Квиточки эти имели хождение в городах и сёлах всей Гродненской губернии (понятно, что в других городах тоже). Настоящие мелкие монеты - меньше, чем по половине рубля, вообще попадались редко. Квиточки крестьяне брали в обмен на привозимые ими на продажу продукты. Считали деньги по палочкам, что было для них непростым делом - ведь крестьянам даже палочки считать трудно. Распродав весь товар, они за квиточки получали товар в магазинах или напивались, а если оставалось - предлагали их на обмен евреям. Для крестьян бумажные монеты были неудобны: во-первых, их было трудно считать, во-вторых, мелкие квиточки, которые долго залёживались - они часто теряли. И в-третьих, на обмене они проигрывали, и т.п.
Конечно, мой дед был первый, кто стал делать квиточки, но потом ему это надоело. Все хозяева их производили.
Для маленьких магазинчиков эти квиточки стали спасением. Благодаря им они справлялись с "делом", не ощущая нехватки в деньгах. Тут же можно было сфабриковать "деньги", если не доставало сотни-двух, и их тут же пускали в оборот. Так продолжалось два года, пока их не запретили также по какому-то еврейскому доносу. Квиточки тогда отменили, и многие обанкротились, но без скандалов.
И вот, помню, что в то самое время один десятилетний мальчик, о котором идёт речь, учинил с квиточками Тринковского такой кунц: на квиточке в пять копеек подрисовывал полоски так, чтобы получилось двадцать пять, и делал так похоже, что никто не мог обнаружить подделки. Просто замечательная была работа. Получая такой, служивший в качестве денег квиток, Тринковский вначале, естественно, не обращал внимания. Но когда их набралось приличное количество он заметил, что двадцатикопеечных квитков как-то слишком много. Он так много не выпускал. Тут он понял, что произошла подделка. Кстати, этот мальчишка умудрился проколоть посреди квитка кусок бумаги, и когда уже стали следить, это заодно тоже обнаружилось.
Эта подделка вызвала в местечке большое волнение, и после тщательных выяснений и допросов виновного обнаружили. Раби Мотке дал будущему часовщику двадцать пять розог - намёк на двадцать пять фальшивых копеек. Во время порки все мальчики должны были считать и с каждым ударом кричать: "Одна копейка, две копейки", и т.д.
Наутро после порки он к нам явился:
"Хацкеле, ты знаешь, я придумал ещё один кунц с квитками.
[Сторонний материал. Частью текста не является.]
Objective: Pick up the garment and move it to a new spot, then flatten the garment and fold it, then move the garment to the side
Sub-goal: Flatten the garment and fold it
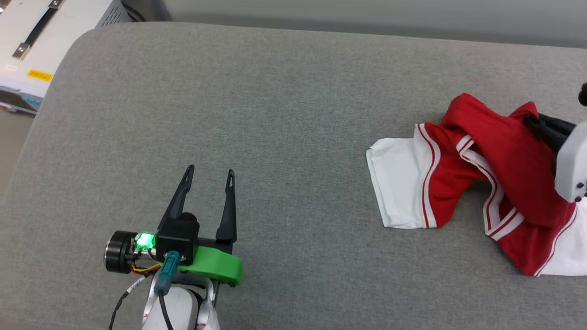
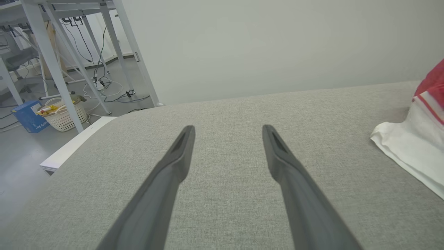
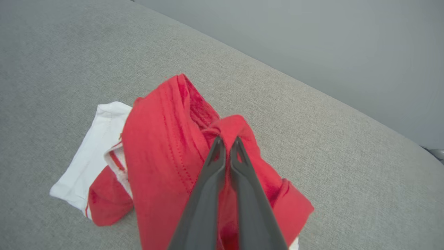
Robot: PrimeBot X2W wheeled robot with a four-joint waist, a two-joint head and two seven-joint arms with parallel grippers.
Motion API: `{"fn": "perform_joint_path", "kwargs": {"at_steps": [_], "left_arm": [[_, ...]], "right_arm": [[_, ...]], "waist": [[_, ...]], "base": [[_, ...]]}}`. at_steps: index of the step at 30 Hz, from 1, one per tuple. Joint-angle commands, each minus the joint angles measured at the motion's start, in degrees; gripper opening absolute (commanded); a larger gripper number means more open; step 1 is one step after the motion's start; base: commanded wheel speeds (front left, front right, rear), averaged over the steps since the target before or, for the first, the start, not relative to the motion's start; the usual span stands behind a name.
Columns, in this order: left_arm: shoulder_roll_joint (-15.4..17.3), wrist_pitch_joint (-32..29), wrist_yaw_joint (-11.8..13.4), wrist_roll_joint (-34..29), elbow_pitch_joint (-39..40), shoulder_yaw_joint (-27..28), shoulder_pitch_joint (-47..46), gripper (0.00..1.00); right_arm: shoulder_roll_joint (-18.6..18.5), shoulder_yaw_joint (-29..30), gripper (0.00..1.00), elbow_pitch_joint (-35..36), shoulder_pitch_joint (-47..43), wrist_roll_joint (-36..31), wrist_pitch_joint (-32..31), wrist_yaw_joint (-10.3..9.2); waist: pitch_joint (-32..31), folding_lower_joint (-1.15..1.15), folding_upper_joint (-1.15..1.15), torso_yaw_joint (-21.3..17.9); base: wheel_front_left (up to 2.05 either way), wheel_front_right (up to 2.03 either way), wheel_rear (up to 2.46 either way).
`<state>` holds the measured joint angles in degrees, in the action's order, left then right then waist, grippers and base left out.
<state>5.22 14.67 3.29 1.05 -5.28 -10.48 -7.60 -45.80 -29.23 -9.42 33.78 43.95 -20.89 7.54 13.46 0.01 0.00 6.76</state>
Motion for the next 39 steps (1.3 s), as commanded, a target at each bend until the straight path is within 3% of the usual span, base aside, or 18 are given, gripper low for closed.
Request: {"fn": "perform_joint_path", "kwargs": {"at_steps": [1,8,13,18,19,20,21,26,31,36,39], "left_arm": [[-0.39,0.33,0.02,-0.05,0.01,-0.1,-1.01,1.0],[-0.94,0.33,0.17,0.29,0.05,-0.55,-2.34,1.0],[-1.19,0.33,0.28,0.26,0.0,-0.85,-3.1,1.0],[-1.22,0.33,0.32,0.22,-0.33,-0.72,-3.47,1.0],[-1.08,0.33,0.26,0.18,-0.48,-0.61,-3.48,1.0],[-0.96,0.33,0.18,0.17,-0.59,-0.53,-3.45,1.0],[-0.77,0.33,0.1,0.2,-0.73,-0.36,-3.36,1.0],[0.23,0.33,-0.45,0.5,-1.02,0.57,-2.38,1.0],[1.87,0.33,-1.73,0.66,-1.01,1.4,-1.91,1.0],[4.04,0.33,-5.06,1.28,-1.01,1.64,-4.06,1.0],[5.49,0.33,-7.41,2.16,-1.67,1.7,-7.03,1.0]], "right_arm": [[0.73,-0.84,0.0,-1.49,2.16,-0.47,-0.84,-0.05],[6.0,-3.38,0.0,-18.98,12.25,-4.25,-1.51,-0.05],[9.96,-3.83,0.0,-32.66,14.13,-3.86,-1.35,-0.05],[11.93,-5.38,0.0,-37.96,13.57,-2.02,1.05,-0.05],[11.86,-5.93,0.28,-38.08,13.5,-1.81,2.6,-0.05],[11.69,-6.34,0.76,-38.04,13.38,-1.59,3.89,-0.05],[11.31,-6.88,1.0,-37.76,13.24,-1.49,5.89,-0.05],[9.54,-8.48,1.0,-35.51,11.97,-3.02,18.35,-0.05],[9.82,-6.28,1.0,-33.13,9.05,-5.92,32.02,-0.05],[12.25,0.57,1.0,-27.08,4.39,-10.75,35.76,-0.05],[15.6,8.96,1.0,-18.09,-1.37,-16.49,35.85,-0.05]], "waist": [[2.23,-0.01,0.0,2.35],[5.63,-0.01,0.0,4.64],[6.68,-0.01,0.0,5.32],[6.16,-0.01,0.0,4.88],[5.66,-0.01,0.0,4.57],[5.27,-0.01,0.0,4.35],[4.64,-0.01,0.0,3.97],[1.14,-0.01,0.0,1.57],[-2.09,-0.01,0.0,-1.73],[-3.84,-0.01,0.0,-4.61],[-4.15,-0.01,0.0,-6.3]], "base": [[0.0,0.0,0.0],[0.0,0.0,0.0],[0.0,0.0,0.0],[0.0,0.0,0.0],[0.0,0.0,0.0],[0.0,0.0,0.0],[0.0,0.0,0.0],[0.0,0.0,0.0],[0.0,0.0,0.0],[0.0,0.0,0.0],[0.0,0.0,0.0]]}}
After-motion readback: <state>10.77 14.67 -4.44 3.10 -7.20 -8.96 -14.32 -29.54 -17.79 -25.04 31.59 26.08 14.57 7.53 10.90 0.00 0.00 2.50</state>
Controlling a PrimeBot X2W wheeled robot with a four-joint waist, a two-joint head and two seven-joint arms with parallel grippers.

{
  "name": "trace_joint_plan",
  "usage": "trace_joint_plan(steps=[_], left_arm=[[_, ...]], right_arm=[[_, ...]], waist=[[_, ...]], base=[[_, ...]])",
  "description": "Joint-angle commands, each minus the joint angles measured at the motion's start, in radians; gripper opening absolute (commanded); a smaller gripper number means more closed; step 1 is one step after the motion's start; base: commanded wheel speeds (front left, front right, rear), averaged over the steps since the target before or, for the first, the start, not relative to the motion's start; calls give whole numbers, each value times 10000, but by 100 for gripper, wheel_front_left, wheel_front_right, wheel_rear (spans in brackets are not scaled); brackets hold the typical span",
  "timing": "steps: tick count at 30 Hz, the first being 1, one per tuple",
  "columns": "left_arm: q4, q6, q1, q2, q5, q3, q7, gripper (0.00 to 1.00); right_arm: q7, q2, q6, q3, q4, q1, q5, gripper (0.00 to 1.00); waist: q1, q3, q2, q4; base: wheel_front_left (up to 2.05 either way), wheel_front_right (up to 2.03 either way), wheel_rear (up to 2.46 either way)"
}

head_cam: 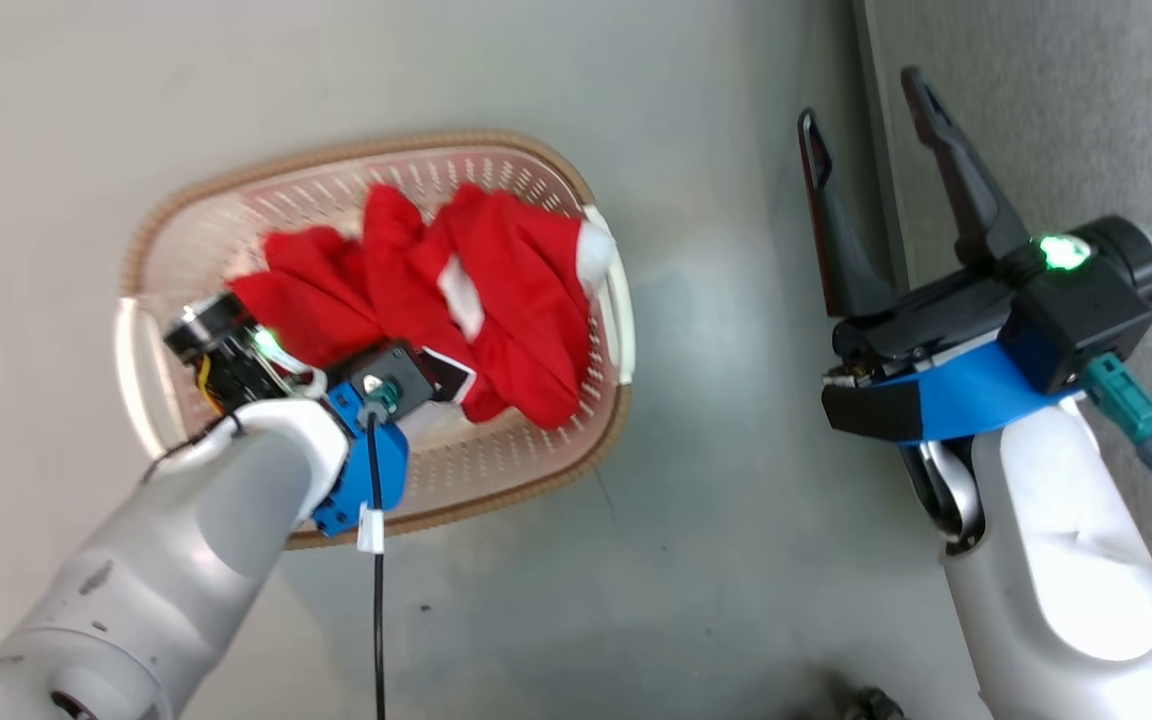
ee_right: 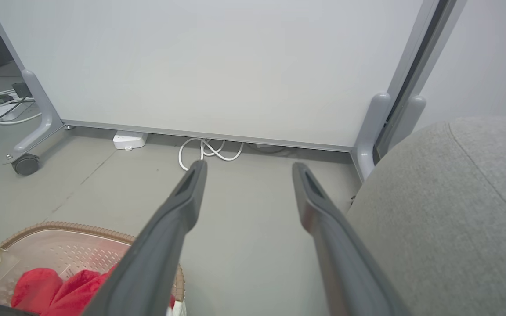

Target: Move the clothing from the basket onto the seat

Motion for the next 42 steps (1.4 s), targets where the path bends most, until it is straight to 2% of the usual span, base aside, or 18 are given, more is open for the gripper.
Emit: trace_joint_plan(steps=[1, 8, 13, 24, 34, 42], left_arm=[[-62, -6, 167, -132, -150, -32, -187, 0], [-402, -6, 427, -462, -976, 50, -586, 0], [-1563, 38, 674, -330, -1119, 663, -604, 0], [-4026, 361, 1790, -42, -753, 2577, -610, 0], [-5350, 392, 2456, -173, -371, 3856, -612, 0], [-6166, 356, 2388, -319, -77, 4586, -612, 0]], right_arm=[[-35, -34, 4, -51, 77, 232, -119, 100], [-35, -34, 3, -260, 360, 761, -271, 100], [-33, -80, 3, -427, 522, 1192, -345, 100], [-35, -121, 3, -640, 828, 2099, -236, 100], [-35, -108, 3, -828, 1042, 2920, -118, 100], [-35, -68, 3, -941, 1159, 3568, -18, 100]], waist=[[0, -710, 0, 428], [0, -1835, 0, 961], [0, -2541, 0, 1281], [0, -4141, 0, 1655], [0, -5434, 0, 1752], [0, -6360, 0, 1828]], base=[[0, 0, 0], [0, 0, 0], [0, 0, 0], [0, 0, 0], [0, 0, 0], [0, 0, 0]])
На этот раз сделано будет чисто..."
"Мойше, - говорю ему, - ты же клялся, что больше не будешь этого делать!"
"А! - засмеялся он, как взрослый, - ты, оказывается, тоже осёл. Ладно - раби - осёл, на то он и раби. Ведь я кричал, что больше не буду делать тот кунц, но другой-то можно!"
Для него это действительно был только кунц. За деньгами он на самом деле не гонялся. Как всем художникам, ему был дорог замысел. А рисовать он умел прекрасно.
Оставаться при своих кунцах часовщик не мог: под конец последовали многочисленные доносы, и акцизные намекнули, что ему надо бежать. И он уехал в Америку.